Ce projet concernerait 85 postes au maximum, soit 10% des effectifs totaux qui s’élevaient à 845 salariés à fin mars dernier. Il a été envisagé en raison « des difficultés économiques et financières rencontrées par l’entreprise depuis plusieurs années et vise à sauvegarder la compétitivité de Fichet Group », explique la direction.

Cette initiative « s’inscrit dans le cadre d’un nouveau plan stratégique à quatre ans et s’accompagne d’une réorganisation opérationnelle en vue d’adapter les structures de l’entreprise aux évolutions du secteur de la sécurité », poursuit-elle.

Le projet prévoit un volet social au travers d’un plan de sauvegarde de l’emploi visant à limiter le nombre de licenciements par d’éventuelles propositions de reclassement.

La plus grande partie des postes concernés (63 sur les 85) se trouverait chez Fichet Security Solutions France qui regroupe les activités commerciales, d’installation et de maintenance réparties sur un réseau de 14 agences, ainsi que les fonctions support du siège social à Vélizy-Villacoublay. Seize postes seraient touchés chez Fichet Bauche, le site industriel de fabrication de coffres et de chambres fortes situé à Bazancourt (Marne) et six postes chez Fichet Technologies sur le site de Baldenheim (Bas-Rhin) qui regroupe la conception de systèmes de sécurité électronique et de produits d’équipement de menuiserie de sûreté. Par ailleurs, 14 postes vacants seraient également concernés par ce projet.

Les premières réunions formelles d’ouverture du processus d’information-consultation au sein des trois entités juridiques de l’entreprise se sont tenues le 30 avril.
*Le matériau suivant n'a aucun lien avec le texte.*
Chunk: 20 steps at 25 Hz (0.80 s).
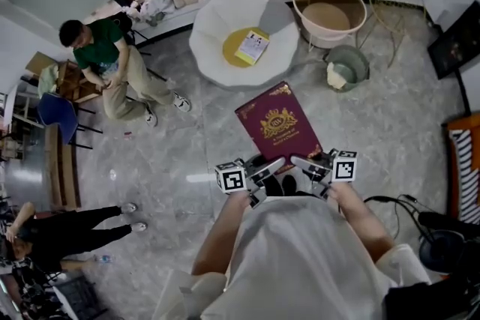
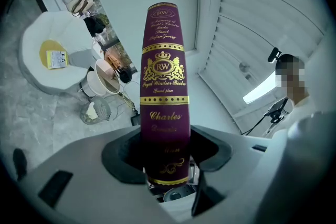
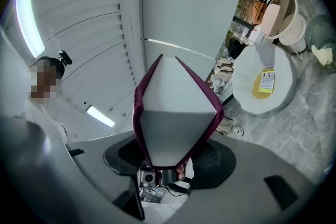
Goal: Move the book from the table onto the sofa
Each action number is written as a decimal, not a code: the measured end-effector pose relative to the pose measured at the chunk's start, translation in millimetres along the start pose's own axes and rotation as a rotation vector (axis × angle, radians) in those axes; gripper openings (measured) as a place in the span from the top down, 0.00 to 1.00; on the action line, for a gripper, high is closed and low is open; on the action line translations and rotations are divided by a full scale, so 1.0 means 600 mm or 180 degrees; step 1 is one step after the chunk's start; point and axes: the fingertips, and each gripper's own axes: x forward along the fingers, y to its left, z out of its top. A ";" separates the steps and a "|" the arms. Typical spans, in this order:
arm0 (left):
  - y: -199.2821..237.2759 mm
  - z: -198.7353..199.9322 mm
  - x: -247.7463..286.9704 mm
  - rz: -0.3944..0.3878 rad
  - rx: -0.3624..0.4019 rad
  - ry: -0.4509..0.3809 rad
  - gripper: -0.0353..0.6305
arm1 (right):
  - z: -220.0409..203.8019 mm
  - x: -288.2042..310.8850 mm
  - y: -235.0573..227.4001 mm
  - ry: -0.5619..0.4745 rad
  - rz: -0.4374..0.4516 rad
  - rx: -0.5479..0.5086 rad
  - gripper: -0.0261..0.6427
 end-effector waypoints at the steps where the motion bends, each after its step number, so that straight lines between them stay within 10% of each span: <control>1: -0.008 0.025 0.003 0.0018 -0.0021 -0.0005 0.61 | 0.022 0.012 0.009 0.0029 -0.0009 0.0018 0.59; 20: 0.157 0.363 0.005 -0.0157 -0.0245 -0.0003 0.61 | 0.262 0.268 -0.122 -0.0015 -0.0132 0.0118 0.59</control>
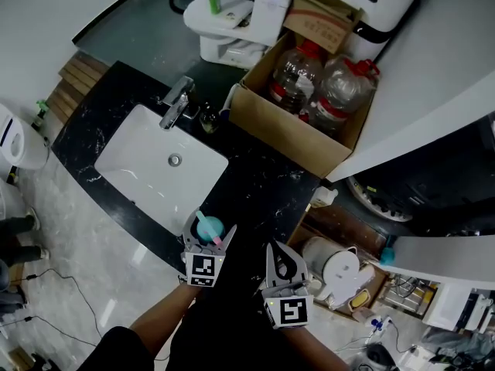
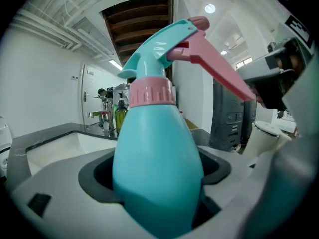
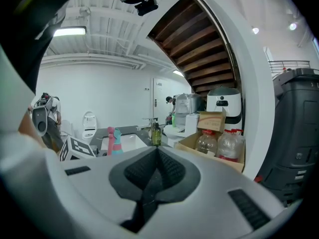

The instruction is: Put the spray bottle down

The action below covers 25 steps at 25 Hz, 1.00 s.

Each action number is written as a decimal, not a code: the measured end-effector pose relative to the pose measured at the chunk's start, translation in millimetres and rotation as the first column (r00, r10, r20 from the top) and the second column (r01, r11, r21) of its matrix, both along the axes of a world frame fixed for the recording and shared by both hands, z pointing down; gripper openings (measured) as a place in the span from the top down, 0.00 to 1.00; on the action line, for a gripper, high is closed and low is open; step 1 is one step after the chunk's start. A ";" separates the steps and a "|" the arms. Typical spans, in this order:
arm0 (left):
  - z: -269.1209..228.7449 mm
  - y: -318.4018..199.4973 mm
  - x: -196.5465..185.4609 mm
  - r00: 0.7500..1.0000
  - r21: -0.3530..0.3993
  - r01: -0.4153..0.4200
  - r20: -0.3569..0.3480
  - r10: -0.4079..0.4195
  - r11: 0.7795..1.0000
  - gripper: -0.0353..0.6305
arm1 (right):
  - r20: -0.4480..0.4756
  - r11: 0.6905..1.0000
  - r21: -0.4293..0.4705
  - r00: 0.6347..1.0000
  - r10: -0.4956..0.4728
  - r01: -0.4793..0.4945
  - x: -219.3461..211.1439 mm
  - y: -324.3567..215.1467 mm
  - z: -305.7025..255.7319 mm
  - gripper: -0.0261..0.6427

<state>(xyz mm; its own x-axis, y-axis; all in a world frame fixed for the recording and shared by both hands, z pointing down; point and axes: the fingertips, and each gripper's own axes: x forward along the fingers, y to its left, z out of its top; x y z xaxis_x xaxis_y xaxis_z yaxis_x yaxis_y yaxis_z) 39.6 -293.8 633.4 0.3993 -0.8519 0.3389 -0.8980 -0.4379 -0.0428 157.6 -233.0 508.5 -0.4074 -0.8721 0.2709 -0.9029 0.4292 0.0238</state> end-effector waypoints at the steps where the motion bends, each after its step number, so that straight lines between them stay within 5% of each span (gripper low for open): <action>1: 0.0 -1.2 0.1 1.000 0.002 0.003 0.003 -0.003 1.000 0.29 | 0.009 1.000 0.000 1.000 0.001 -0.001 -0.6 -0.3 -0.1 0.94; 25: 3.0 12.9 -8.7 0.999 -0.003 -0.023 0.023 0.023 1.000 0.29 | 0.005 1.000 -0.016 1.000 0.023 -0.023 -7.1 18.8 -0.5 0.94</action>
<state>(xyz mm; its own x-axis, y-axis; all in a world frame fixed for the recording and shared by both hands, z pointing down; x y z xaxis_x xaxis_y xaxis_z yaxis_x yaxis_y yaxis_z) 30.9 -281.0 636.4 0.4110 -0.8415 0.3508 -0.8864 -0.4587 -0.0619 150.5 -214.2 508.0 -0.3886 -0.8769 0.2829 -0.9126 0.4086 0.0128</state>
Elles ouvrent un processus d’une durée maximale de deux mois.

 

Les objectifs d’OpenGate Capital

Fabien Marcantetti, directeur d’OpenGate Capital pour l’Europe, avait indiqué au moment de la reprise que l’objectif était un retour rapide de l’entreprise à la croissance et à la rentabilité (voir ETS n°659).
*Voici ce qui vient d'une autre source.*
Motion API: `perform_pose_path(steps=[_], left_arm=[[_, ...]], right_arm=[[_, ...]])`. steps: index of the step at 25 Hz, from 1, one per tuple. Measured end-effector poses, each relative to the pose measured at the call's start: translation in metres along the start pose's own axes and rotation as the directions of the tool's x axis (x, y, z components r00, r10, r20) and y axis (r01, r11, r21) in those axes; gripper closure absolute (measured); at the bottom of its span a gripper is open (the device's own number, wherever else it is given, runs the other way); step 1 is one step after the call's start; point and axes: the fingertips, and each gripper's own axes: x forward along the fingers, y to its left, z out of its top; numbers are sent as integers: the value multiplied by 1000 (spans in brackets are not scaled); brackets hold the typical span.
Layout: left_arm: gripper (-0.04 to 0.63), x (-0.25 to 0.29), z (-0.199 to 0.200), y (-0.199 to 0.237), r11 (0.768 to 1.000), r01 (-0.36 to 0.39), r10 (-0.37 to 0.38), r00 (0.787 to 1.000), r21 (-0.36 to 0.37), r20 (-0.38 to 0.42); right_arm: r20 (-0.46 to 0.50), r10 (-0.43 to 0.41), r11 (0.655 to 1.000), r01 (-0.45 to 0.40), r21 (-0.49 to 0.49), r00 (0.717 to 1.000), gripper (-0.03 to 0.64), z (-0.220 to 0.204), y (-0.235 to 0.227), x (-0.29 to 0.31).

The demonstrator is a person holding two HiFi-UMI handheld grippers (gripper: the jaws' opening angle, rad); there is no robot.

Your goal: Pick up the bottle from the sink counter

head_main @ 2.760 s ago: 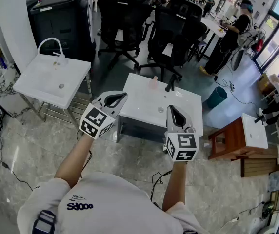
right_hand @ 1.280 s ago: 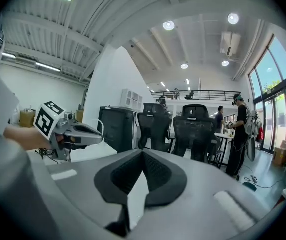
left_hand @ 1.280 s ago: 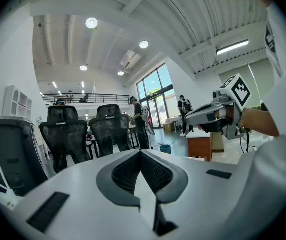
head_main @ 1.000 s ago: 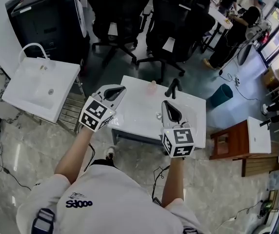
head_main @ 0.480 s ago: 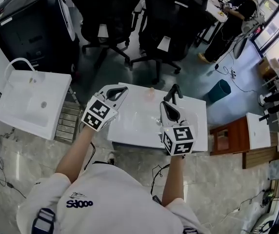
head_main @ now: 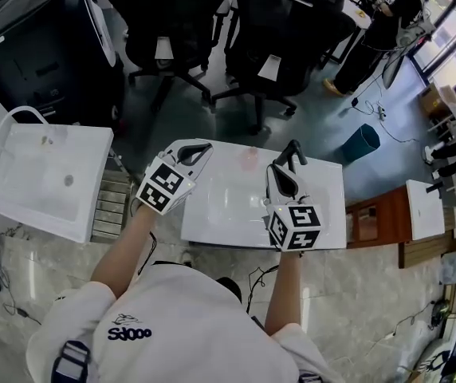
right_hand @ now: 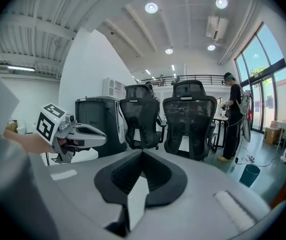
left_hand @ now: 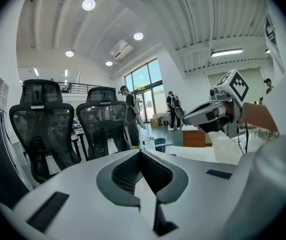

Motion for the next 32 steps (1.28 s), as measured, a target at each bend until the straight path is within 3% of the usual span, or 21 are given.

En août dernier, Gunnebo avait annoncé que la cession de ses filiales française, belge et luxembourgeoise allait générer une perte d’environ 65 M€, tandis que le prix de cette vente était qualifié de « symbolique ». Les activités cédées portent sur un CA de 124 M€, dont 115 M€ pour la France, soit 20% du CA total de Gunnebo.

En fait, les difficultés de Fichet remontent aux années 90, durant lesquelles les pertes cumulées se sont élevées à plus d’un milliard de francs, tandis que de nombreuses cessions d’actifs se sont produites (voir ETS n°155, 166, 190 et 208). Gunnebo a racheté Fichet en 1999 (voir ETS n°235) qui revend dans la foulée l’activité serrurerie à Assa Abloy, ce qui représentait 15% de ses ventes (voir ETS n°246).
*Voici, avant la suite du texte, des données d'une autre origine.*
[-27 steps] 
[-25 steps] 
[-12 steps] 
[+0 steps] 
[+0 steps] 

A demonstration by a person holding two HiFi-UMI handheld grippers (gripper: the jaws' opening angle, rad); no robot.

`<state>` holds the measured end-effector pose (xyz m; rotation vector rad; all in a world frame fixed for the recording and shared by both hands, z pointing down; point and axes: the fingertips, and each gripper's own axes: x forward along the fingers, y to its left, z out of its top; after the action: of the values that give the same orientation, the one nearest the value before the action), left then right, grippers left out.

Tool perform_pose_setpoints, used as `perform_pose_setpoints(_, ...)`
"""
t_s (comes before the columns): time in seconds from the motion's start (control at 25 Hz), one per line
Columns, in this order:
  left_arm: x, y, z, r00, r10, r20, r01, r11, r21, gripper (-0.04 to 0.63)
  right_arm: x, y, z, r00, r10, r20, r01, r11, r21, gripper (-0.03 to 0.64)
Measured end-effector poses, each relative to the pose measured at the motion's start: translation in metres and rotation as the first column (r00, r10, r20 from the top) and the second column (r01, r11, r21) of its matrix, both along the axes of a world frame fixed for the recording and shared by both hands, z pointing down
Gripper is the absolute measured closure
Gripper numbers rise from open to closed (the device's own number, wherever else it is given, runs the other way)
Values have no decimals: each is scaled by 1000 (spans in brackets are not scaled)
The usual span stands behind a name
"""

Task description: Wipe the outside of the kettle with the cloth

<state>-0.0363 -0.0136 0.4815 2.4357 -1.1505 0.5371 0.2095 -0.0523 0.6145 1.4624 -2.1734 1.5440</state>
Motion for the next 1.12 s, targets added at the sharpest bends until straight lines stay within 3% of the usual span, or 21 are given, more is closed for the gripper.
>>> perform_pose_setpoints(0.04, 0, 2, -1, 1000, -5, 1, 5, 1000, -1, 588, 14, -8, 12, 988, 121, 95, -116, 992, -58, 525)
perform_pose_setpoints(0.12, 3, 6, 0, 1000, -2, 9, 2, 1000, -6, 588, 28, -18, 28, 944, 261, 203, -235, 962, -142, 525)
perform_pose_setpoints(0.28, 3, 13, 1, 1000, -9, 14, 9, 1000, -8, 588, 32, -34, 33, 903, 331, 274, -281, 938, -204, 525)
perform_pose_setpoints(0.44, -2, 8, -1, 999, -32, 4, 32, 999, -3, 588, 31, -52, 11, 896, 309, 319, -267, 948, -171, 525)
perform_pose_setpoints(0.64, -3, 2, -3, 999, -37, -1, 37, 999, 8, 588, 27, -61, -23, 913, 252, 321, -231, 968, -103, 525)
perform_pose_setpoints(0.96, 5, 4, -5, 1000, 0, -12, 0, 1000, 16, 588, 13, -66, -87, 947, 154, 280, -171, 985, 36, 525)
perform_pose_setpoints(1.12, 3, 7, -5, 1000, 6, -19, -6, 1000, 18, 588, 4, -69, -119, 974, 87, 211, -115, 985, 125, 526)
Aucun plan social n’a eu lieu durant la période où Gunnebo était aux commandes, mais les effectifs ont diminué par non remplacement des départs naturels ou en retraite. Michael Gass, dirigeant de la filiale française nommé en 2013, entame une réorganisation se traduisant par une politique commerciale renforcée et un recentrage sur des segments de marchés prioritaires (voir ETS n°595). Pourtant, le CA de l’entreprise ne décolle pas et les comptes ne s’installent pas significativement dans le vert. Néanmoins, Fichet Security Solutions (la principale entité avec un CA de 96,4 M€ en 2018 sur les 115 M€) est redevenue rentable en 2018 : 3,1 M€ contre une perte de 4 M€ l’année précédente.